BEGIN
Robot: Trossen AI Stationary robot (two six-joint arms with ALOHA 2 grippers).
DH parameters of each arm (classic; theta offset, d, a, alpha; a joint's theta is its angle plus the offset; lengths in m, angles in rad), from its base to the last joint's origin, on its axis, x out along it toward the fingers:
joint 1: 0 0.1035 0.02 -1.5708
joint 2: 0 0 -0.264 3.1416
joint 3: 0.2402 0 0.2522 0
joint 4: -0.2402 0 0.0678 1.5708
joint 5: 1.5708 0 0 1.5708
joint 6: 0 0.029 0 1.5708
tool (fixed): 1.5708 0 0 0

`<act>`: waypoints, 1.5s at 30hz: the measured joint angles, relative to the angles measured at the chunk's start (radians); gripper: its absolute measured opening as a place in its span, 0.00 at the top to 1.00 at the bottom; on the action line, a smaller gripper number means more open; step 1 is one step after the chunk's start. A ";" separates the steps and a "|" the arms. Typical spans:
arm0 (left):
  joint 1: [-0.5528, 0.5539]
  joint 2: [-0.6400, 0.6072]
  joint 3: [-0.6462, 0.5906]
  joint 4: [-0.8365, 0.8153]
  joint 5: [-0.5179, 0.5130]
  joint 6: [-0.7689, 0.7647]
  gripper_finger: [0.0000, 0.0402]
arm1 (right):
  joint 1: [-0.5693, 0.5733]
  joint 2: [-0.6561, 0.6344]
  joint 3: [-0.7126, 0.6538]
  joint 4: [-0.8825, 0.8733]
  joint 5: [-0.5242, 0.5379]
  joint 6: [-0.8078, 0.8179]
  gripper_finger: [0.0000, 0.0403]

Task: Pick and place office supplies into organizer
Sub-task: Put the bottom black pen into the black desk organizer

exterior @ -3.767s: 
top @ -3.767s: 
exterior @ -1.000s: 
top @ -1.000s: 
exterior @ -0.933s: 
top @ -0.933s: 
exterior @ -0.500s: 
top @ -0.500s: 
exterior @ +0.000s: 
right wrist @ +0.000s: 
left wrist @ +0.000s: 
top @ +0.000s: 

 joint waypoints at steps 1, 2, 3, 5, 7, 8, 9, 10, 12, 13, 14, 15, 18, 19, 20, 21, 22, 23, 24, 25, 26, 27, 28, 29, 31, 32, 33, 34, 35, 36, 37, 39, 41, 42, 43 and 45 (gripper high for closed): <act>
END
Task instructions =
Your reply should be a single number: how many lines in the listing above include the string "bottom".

Result of this task =
2